Underneath my yellow skin

The Monumental Silence

shhhhhhhhhhh!
Don’t say a word.

I like to discuss ideas and learn new things. I may not always be receptive right away, but I will think about what someone says to me and change my mind accordingly. I have pretty firm ideas, but I’m willing to have my mind changed. If I feel that there’s no exchange to be had, however, I shut down.  It’s one reason I rarely talk about abortion. I have no give there, so it’s pointless for me to have a discussion on it.

Let me give you a relatively minor example. I hate summer because I hate heat. You would think in Minnesota that liking cold and snow would not put me in the minority, but in the recent years, it has. All I hear is bitching and moaning about the winters and how glad they are when it’s finally spring. During spring, I’d hear some version of, “Aren’t you glad we finally have good weather again?” all over the damn place. I used to reply, “No. I like cold and snow.” Then, I’d get the bemused and/or flustered looks in response, and I’d feel like an idiot. In the past year or two, I’ve simply started nodding and smiling because it’s not worth my time to protest. I’ve bowed down to the overall culture because I’m tired of feeling like a freak. It doesn’t change my mind, tough. Today, it’s already 81 ‘feels like’ 84, and I’m grumpy as hell. I can actually feel the energy drain from my body when the sun’s rays mercilessly beat down upon me, and my limbs actually start to sake.

I know that’s minor, but it’s alienating on a microscopic level. Small talk is meant to be a way to instantly connect, but you need a common ground on which to relate. If I’m at Cub buying my groceries on a blazing hot day, and the cashier smiles and says, “Enjoy the weather!”, it’s not going to warm the cockles of my heart, no pun intended. It just reminds me how much I hate hot weather and how I wish it would die in a fire, and, yes, I know that makes no sense.

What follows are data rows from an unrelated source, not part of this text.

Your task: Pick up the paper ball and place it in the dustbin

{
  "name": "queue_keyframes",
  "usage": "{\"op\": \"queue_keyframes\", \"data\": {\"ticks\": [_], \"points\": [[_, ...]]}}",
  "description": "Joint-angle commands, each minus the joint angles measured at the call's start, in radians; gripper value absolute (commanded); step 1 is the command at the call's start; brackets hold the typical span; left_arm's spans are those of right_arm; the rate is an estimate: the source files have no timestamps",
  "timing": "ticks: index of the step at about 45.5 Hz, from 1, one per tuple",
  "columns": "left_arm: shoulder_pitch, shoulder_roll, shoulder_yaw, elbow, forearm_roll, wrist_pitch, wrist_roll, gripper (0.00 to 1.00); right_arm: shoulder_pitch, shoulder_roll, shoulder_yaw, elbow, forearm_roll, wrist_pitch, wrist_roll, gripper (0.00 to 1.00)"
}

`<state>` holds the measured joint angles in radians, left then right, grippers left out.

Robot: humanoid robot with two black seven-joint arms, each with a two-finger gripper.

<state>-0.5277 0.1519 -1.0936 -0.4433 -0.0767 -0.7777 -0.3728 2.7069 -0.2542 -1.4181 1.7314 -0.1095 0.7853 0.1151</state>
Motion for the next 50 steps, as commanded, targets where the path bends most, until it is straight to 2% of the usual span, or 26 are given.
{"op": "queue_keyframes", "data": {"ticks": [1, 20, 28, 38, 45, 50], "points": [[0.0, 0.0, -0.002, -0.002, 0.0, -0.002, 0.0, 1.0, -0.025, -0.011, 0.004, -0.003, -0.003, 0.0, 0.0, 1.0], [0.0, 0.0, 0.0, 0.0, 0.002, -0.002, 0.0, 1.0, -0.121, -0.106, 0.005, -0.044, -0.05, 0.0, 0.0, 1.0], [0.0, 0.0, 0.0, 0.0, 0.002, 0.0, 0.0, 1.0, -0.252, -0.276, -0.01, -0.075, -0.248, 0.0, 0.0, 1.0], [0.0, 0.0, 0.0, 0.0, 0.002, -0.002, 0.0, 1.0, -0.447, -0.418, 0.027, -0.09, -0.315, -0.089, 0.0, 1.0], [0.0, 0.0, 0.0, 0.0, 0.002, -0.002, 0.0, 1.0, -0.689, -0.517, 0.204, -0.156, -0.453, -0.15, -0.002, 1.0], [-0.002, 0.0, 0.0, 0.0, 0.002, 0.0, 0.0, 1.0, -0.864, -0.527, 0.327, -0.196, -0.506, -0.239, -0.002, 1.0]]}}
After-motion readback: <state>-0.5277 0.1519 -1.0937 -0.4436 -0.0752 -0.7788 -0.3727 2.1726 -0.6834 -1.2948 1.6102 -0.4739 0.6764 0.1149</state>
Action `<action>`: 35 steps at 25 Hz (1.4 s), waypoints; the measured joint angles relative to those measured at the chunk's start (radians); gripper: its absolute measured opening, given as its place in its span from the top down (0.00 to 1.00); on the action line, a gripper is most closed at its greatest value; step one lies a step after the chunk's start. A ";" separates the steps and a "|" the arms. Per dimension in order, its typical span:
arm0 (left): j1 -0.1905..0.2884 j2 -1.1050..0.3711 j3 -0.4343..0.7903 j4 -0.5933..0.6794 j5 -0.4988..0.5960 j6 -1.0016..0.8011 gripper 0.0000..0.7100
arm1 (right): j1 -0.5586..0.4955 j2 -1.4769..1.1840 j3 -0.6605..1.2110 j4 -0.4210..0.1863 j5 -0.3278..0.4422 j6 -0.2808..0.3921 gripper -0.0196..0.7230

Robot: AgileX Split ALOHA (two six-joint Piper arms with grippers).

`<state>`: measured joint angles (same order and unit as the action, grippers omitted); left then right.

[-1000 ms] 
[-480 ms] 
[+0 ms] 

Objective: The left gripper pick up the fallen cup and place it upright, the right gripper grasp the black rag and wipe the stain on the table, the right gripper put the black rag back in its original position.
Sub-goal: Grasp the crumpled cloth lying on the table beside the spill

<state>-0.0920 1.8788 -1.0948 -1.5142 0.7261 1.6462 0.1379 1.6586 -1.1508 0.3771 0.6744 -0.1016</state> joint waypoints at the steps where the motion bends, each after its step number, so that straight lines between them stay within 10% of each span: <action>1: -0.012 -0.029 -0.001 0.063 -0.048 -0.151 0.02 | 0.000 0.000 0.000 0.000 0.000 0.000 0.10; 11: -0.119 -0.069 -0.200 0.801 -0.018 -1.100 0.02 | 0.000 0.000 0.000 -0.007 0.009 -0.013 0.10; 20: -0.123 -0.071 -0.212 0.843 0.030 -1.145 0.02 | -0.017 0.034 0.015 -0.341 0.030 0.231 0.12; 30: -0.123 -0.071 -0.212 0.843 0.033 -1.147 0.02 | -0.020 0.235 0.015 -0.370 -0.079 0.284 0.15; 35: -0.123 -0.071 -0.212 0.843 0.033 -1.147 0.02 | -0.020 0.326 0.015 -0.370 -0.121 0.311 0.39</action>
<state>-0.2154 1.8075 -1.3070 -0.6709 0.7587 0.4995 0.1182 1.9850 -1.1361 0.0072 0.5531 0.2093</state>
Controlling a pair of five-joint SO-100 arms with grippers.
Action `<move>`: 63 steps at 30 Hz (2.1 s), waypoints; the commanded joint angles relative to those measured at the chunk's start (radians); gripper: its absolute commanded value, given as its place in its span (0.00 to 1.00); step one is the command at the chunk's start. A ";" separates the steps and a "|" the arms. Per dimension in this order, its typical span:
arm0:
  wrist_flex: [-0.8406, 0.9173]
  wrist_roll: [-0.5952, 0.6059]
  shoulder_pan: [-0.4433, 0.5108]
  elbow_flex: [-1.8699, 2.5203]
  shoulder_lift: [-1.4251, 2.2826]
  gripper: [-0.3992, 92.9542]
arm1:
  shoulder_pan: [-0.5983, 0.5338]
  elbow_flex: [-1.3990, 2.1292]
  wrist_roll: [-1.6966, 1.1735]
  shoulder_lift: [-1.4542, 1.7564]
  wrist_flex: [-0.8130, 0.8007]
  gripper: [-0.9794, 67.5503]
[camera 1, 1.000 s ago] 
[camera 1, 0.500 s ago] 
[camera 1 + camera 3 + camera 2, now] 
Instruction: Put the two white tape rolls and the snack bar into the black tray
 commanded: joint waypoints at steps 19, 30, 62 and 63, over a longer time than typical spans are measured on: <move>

Moving on to more serious issues, let’s talk abortion. I said above that I don’t discuss it because my mind will not be changed on it. I’m 100% for allowing women to make that decision, no ifs and or buts. However, I used to write about it a lot because I was so passionate about it. After writing several posts about it, I lost faith that anything would change for the better, and it was killing me to spend so much time writing about it. It wasn’t a conscious decision to quit writing about it, but I just didn’t have the heart to do it any longer.  It’s still important to me, but I just don’t see how my ranting about it will change anything.

It’s how I feel about politics in general and one major reason I’m not going to write about it any longer–I just don’t see the point. Nothing is going to change. We’re still going to have a buffoon as a president, one who is systematically destroying our country and possible the world, and there’s not a damn thing I can do about it. I can’t write from a place of hopelessness because it’ll permeate my words.

On a similar tangent, one of my strengths is using humor to highlight the absurdity/atrocity of wat is happening, and I feel as if I’ve lost my sense of humor for politics in the past few years. I can rant with the best of them, and it feels cathartic to do so. However, rants don’t really do anything to change a situation, and they can feel stale when done too often. As I mentioned in a previous post, one reason I love writing my POOG posts is because I can be as sarcastic and funny as I want to be, no holds barred. All the restraints that plague me when I write about other topics are gone when I write my POOG posts.

I’ve touched on the reasons why I have the restraints in my mind in other posts, but to recap, all the moral strictures of the left have started to get me down. It’s hard to write something knowing that there will be someone just waiting to jump on me and wag their finger at me not writing exactly as they want me to. Some liberals have gotten so dogmatic to the point in which conversation is no longer a welcome thing. There is only one way to think on any given issue, and anyone who dares raise their voice in any kind of opposition is immediately shot down. I’m not talking about obvious trolls or heinous ideas which should be shut down, but legit questions that are worthy of discussing.

I’ll give you one example. I’ve seen call-out culture on social media, and it appalls me how quickly people pile on some rando who makes a possibly questionable comment. I’ve written before on the reasons why I think this happens, but it’s sickening to watch liberals tear someone down and leave their lives in shambles, then merrily go on to the next victim after declaring victory. I know the reasons for call-out culture, and I think there are merits to it. However, I don’t think destroying someone’s life over one questionable tweet is a reasonable or decent thing to do, and I think people who take glee in it need to take a good hard look in the mirror why it gives them so much pleasure. At the very least, can we talk about how this might used against people we consider our allies? No, we cannot.

I know I’ve said I’m done writing about politics, in part because I can’t stand the infighting any longer, but if I can find a way to recapture my sense of humor about it, I may return to writing about it.